WHAT YOU WILL DO –
What is needed is an exact copy of every line from the one with "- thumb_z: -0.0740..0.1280" to the end of the entries below, without the pictures.

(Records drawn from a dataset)
──────

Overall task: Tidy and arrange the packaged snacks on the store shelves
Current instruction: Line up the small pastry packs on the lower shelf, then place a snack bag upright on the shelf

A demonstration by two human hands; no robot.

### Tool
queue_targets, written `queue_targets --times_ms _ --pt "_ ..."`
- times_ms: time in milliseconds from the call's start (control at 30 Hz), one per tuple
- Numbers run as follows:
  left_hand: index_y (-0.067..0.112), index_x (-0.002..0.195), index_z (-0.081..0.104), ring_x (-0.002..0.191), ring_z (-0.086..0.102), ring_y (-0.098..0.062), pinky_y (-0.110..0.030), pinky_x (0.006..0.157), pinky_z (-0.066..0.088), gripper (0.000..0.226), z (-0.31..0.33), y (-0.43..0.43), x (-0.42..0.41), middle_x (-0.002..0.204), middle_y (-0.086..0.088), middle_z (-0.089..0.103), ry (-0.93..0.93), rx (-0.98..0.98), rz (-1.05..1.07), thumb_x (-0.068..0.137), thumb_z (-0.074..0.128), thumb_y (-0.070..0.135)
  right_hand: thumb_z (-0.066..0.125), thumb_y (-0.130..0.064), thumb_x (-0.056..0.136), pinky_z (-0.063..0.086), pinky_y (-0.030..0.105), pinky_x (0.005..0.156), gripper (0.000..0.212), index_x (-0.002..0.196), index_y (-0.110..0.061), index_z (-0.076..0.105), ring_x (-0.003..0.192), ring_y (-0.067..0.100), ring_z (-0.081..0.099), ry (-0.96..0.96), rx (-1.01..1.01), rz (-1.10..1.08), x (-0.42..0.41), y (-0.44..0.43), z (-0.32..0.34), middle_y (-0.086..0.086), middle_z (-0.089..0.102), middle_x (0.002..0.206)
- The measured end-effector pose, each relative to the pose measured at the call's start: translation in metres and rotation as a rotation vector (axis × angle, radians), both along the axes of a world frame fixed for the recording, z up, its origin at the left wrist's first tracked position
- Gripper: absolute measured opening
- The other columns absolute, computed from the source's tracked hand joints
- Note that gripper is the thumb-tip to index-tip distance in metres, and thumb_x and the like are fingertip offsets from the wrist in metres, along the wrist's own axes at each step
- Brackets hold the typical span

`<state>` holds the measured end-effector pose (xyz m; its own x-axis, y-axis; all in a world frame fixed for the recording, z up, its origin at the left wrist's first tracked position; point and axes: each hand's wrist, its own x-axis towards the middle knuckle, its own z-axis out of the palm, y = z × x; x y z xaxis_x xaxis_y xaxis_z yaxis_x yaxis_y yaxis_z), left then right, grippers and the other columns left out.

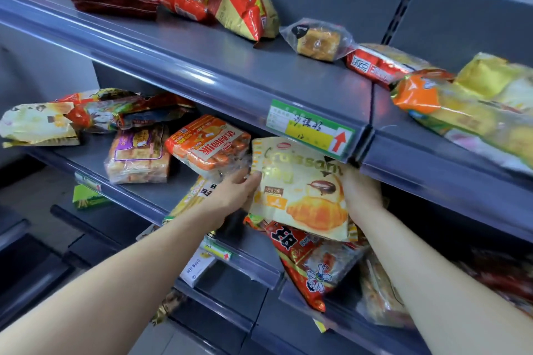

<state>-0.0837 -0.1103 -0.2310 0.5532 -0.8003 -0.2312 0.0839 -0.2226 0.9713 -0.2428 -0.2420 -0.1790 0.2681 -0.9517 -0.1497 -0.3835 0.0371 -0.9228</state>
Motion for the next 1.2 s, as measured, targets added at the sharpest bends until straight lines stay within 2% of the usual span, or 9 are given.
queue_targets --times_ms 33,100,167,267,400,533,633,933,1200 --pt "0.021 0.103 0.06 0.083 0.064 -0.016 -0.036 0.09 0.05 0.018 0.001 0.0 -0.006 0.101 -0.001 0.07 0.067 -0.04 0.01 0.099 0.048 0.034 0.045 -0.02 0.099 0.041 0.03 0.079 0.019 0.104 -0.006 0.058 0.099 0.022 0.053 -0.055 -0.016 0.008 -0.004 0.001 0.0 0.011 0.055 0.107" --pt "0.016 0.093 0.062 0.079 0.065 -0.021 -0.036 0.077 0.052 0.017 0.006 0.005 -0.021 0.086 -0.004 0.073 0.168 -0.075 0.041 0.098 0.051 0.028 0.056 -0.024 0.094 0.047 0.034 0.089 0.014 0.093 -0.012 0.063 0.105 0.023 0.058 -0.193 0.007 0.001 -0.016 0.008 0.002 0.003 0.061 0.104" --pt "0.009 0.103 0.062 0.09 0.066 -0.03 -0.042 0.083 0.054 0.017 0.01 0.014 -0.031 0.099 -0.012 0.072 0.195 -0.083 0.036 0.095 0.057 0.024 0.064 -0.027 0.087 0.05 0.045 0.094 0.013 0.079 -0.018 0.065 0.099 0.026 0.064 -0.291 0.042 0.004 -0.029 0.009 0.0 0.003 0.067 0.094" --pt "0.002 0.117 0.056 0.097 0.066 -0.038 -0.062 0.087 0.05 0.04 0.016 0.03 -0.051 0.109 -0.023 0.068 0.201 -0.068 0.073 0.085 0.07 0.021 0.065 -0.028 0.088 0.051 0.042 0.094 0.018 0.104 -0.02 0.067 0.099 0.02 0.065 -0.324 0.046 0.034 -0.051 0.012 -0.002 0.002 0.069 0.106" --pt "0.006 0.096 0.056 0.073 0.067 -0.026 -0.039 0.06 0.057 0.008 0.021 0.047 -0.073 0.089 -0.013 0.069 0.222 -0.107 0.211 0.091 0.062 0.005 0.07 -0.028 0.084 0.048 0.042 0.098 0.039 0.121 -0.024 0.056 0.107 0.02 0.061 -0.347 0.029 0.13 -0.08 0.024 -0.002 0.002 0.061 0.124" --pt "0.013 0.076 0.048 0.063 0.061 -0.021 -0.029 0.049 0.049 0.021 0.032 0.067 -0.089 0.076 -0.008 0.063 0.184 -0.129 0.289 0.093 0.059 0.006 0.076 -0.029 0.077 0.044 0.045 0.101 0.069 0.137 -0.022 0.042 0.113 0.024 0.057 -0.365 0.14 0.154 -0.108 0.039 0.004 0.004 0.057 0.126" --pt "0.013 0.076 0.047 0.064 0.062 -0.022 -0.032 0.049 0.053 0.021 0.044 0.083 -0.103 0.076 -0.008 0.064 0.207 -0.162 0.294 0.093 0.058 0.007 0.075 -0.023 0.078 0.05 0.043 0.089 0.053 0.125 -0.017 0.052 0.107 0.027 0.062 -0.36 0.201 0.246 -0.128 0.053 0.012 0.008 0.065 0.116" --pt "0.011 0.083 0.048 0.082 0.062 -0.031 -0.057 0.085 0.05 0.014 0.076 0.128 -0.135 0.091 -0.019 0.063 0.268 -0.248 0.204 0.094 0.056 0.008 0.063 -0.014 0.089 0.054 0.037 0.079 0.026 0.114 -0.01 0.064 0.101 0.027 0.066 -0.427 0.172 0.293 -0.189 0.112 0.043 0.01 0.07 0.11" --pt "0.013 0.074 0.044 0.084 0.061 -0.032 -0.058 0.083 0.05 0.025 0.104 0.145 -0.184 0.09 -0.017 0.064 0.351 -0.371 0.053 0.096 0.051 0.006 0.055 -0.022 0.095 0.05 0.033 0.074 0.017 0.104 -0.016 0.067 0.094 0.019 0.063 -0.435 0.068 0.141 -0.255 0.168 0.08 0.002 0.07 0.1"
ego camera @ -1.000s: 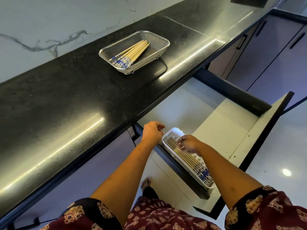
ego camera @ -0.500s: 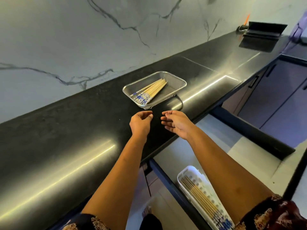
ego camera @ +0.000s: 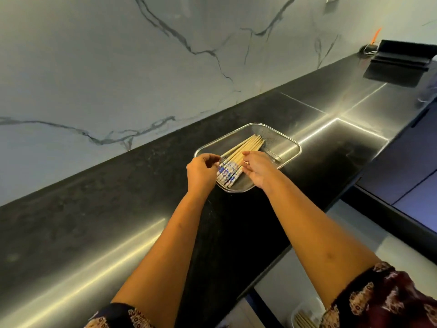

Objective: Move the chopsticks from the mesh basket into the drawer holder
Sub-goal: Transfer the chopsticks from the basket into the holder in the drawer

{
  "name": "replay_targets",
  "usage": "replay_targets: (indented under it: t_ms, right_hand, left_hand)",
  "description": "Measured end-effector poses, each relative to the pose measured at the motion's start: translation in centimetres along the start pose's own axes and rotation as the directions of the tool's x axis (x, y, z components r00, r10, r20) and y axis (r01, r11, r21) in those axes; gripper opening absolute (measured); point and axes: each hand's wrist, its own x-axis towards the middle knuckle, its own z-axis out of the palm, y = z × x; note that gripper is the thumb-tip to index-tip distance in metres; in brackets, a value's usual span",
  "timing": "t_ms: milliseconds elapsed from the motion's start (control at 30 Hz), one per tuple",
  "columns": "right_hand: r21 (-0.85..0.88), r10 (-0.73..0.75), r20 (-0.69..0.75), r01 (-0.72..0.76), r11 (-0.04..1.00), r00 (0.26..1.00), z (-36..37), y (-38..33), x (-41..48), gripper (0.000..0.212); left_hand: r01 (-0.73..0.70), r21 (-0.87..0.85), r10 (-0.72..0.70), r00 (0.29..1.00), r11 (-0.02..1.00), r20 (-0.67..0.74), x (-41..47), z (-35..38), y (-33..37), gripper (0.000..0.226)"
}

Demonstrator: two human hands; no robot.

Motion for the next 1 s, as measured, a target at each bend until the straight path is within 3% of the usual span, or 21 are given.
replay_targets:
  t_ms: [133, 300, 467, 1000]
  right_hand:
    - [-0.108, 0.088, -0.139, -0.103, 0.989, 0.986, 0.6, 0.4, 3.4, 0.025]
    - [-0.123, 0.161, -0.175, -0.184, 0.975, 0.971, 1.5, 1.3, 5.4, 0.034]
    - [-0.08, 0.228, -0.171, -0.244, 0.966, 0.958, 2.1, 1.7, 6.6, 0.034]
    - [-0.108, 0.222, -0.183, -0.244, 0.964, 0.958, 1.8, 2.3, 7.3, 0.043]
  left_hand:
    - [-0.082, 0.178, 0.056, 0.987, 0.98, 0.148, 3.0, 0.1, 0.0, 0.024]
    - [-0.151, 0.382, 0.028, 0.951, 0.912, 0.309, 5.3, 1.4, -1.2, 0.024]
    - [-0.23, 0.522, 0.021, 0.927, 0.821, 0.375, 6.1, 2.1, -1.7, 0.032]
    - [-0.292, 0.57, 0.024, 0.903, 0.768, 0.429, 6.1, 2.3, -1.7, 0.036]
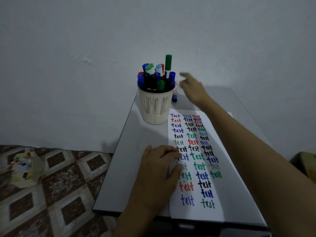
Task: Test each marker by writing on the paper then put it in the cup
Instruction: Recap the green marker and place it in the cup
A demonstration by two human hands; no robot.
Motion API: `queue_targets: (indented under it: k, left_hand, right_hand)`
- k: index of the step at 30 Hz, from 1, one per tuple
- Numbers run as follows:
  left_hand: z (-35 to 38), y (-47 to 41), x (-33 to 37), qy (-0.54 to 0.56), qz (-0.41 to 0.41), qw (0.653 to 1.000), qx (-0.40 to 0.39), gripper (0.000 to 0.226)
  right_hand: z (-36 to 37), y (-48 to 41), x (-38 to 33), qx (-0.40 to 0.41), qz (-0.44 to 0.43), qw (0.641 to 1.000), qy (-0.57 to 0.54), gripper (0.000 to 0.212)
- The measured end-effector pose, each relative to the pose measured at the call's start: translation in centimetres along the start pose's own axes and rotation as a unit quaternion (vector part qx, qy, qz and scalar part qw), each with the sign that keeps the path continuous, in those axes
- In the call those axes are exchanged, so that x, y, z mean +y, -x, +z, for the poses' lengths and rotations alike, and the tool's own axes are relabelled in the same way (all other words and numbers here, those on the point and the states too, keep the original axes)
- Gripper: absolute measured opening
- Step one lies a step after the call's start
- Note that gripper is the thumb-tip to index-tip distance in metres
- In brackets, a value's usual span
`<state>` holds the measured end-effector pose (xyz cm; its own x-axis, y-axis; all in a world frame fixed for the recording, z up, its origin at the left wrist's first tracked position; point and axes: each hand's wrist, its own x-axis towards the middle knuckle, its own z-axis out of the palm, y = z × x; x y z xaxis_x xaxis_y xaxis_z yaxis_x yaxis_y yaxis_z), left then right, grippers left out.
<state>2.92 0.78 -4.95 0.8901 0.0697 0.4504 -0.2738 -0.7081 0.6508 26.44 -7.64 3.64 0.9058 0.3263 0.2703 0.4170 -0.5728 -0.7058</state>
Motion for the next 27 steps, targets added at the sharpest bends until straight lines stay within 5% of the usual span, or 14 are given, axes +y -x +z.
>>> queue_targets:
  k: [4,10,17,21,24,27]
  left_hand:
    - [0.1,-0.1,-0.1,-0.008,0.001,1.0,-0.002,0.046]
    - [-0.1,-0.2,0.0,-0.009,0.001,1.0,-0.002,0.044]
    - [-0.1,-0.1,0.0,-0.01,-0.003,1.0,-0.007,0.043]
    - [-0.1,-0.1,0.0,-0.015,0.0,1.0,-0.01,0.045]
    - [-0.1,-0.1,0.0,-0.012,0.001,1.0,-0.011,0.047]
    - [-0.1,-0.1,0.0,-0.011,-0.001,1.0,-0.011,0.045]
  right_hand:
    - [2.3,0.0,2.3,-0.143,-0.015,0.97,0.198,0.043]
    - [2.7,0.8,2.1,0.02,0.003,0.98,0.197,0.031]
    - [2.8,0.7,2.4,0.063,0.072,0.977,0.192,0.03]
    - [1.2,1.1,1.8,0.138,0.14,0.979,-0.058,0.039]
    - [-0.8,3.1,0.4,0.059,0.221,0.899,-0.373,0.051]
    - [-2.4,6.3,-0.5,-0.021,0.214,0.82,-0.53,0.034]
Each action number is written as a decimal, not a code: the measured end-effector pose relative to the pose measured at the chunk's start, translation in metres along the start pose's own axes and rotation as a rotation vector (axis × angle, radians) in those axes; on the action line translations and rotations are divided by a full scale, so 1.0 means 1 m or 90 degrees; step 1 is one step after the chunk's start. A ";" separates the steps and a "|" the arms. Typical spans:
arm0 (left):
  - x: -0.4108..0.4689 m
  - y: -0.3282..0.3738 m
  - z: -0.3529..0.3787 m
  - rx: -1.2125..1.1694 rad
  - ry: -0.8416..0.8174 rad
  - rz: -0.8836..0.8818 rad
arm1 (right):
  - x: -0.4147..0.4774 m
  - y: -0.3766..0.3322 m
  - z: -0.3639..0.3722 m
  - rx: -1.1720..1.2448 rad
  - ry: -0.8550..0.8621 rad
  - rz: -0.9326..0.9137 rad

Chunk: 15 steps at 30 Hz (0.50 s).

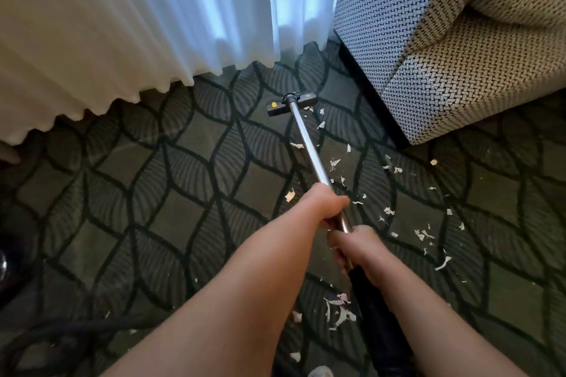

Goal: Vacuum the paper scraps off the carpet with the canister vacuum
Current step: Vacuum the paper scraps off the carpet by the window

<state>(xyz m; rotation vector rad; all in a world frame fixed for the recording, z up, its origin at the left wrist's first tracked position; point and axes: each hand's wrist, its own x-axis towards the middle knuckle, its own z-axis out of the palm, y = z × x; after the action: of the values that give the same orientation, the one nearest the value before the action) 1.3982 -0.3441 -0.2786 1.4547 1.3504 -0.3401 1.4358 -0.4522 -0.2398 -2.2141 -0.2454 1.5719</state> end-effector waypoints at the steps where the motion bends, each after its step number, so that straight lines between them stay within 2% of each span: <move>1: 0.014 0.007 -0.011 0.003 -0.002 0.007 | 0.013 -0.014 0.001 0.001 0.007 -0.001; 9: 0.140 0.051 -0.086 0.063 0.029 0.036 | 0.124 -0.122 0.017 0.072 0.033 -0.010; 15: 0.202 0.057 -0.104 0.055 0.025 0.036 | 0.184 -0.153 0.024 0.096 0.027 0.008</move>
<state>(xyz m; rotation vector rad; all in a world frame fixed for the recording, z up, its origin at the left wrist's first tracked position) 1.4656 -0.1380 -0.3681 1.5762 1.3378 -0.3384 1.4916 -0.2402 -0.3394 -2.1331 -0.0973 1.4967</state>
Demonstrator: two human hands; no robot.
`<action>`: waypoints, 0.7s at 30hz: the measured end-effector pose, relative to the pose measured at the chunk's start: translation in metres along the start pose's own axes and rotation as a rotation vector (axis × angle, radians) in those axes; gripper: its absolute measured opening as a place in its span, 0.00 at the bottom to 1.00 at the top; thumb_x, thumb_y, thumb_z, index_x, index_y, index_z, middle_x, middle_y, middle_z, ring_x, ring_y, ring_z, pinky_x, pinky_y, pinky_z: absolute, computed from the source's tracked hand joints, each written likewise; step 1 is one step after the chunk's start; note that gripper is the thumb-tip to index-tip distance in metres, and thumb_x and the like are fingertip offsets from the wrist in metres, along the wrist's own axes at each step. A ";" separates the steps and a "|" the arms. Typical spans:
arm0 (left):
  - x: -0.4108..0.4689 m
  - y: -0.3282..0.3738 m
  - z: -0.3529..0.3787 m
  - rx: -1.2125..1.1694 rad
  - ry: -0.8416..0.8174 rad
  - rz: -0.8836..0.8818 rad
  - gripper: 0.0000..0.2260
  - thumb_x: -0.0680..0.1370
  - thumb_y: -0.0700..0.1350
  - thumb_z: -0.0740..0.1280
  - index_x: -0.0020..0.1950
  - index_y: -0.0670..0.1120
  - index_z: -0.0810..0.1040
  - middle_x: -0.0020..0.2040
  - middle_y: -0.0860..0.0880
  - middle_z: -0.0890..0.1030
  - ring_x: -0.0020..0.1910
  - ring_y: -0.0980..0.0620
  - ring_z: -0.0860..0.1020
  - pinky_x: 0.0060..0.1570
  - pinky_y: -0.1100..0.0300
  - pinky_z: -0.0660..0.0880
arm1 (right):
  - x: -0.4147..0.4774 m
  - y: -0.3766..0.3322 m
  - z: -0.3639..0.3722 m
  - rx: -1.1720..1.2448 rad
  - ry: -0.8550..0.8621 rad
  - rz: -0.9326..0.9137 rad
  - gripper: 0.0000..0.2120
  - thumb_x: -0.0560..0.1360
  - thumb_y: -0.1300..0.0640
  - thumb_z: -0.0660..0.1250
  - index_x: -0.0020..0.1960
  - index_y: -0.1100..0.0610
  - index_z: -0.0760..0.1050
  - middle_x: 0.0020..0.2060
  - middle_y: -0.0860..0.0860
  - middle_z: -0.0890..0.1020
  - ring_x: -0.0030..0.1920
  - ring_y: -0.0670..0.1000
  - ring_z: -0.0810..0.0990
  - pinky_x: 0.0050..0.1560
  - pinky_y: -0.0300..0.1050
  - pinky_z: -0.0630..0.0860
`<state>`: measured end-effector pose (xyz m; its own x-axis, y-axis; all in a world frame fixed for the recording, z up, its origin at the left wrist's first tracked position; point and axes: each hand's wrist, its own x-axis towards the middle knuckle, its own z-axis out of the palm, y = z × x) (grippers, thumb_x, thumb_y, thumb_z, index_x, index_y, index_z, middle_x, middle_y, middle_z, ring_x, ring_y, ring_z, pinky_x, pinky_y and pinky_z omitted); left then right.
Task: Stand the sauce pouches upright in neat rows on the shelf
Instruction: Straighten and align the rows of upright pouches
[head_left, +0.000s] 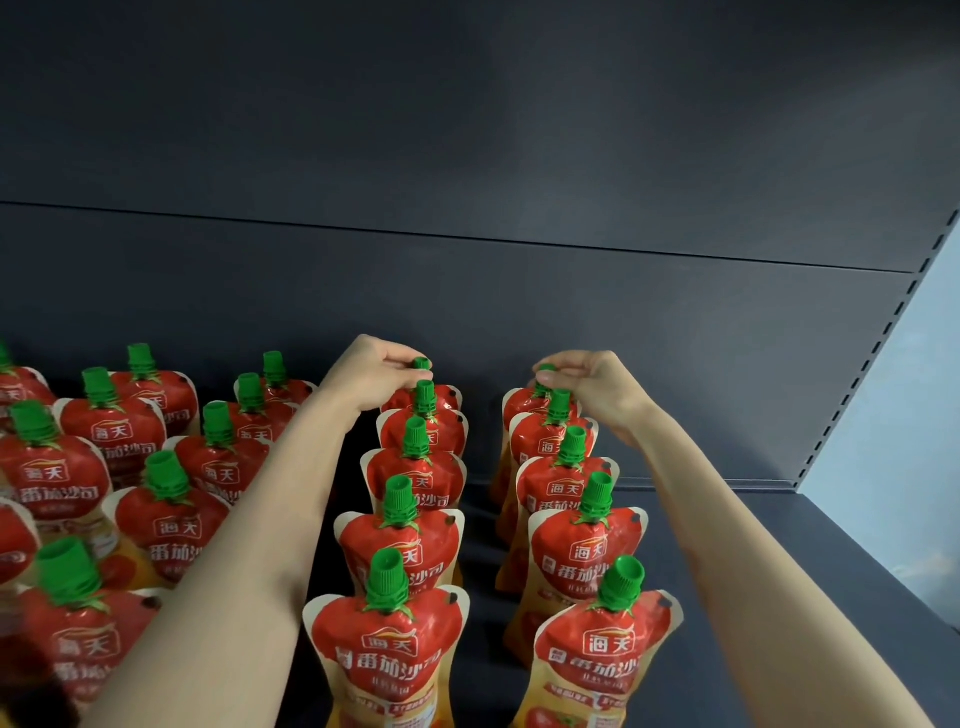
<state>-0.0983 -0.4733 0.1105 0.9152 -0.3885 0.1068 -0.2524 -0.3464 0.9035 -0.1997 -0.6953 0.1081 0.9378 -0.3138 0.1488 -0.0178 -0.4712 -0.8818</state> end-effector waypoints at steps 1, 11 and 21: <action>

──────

TASK SOLUTION –
  - thumb_z: -0.0740..0.1280
  - index_x: -0.0020..0.1950
  - index_y: -0.0670..0.1120
  - index_z: -0.0810..0.1040
  - middle_x: -0.0020..0.2040
  - middle_y: -0.0860..0.0880
  - middle_z: -0.0890..0.1030
  - ring_x: -0.0020..0.1910
  - ring_y: -0.0980..0.0620
  - ring_z: -0.0860..0.1020
  - pinky_x: 0.0060..0.1570
  - pinky_y: -0.1100..0.0300
  - pinky_z: -0.0660..0.0880
arm1 (right):
  - x: -0.4147..0.4774 m
  - y: -0.3766..0.3322 m
  - z: -0.3639..0.3722 m
  - rx: -1.1720..1.2448 rad
  - ry: -0.8550..0.8621 rad
  - rz: -0.9326..0.9137 rad
  - gripper: 0.0000..0.2120
  - thumb_x: -0.0560..0.1360
  - thumb_y: -0.1300..0.0640
  - thumb_z: -0.0660..0.1250
  - index_x: -0.0020..0.1960
  - index_y: -0.1100..0.0610
  - index_z: -0.0760..0.1050
  - middle_x: 0.0020..0.2060
  - middle_y: -0.0860..0.0860
  - middle_z: -0.0890..0.1020
  - ring_x: -0.0030..0.1920
  - ring_y: -0.0670..0.1000
  - ring_z: -0.0810..0.0990
  - pinky_x: 0.0050..0.1560
  - pinky_y: -0.0300..0.1050
  - pinky_z: -0.0630..0.0860
`<state>`: measured end-effector pose (xyz m; its own x-axis, y-axis; all in a world frame fixed for the recording, z up, its origin at the left wrist's first tracked position; point and axes: each hand's wrist, its own x-axis towards the middle knuckle, its own z-axis out of the palm, y = z × x) (grippers, thumb_x, thumb_y, thumb_z, index_x, index_y, index_z, middle_x, middle_y, middle_z, ring_x, ring_y, ring_z, pinky_x, pinky_y and pinky_z omitted); left then right.
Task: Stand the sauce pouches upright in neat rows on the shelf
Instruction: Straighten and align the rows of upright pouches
[head_left, +0.000s] 
<state>-0.0983 -0.4733 0.1105 0.9152 -0.3885 0.1068 -0.2524 -0.3464 0.9035 -0.1997 -0.6953 0.1081 0.9378 -0.3138 0.1488 -0.0178 -0.4712 -0.8818</state> end-effector waypoints at steps 1, 11 and 21: <action>

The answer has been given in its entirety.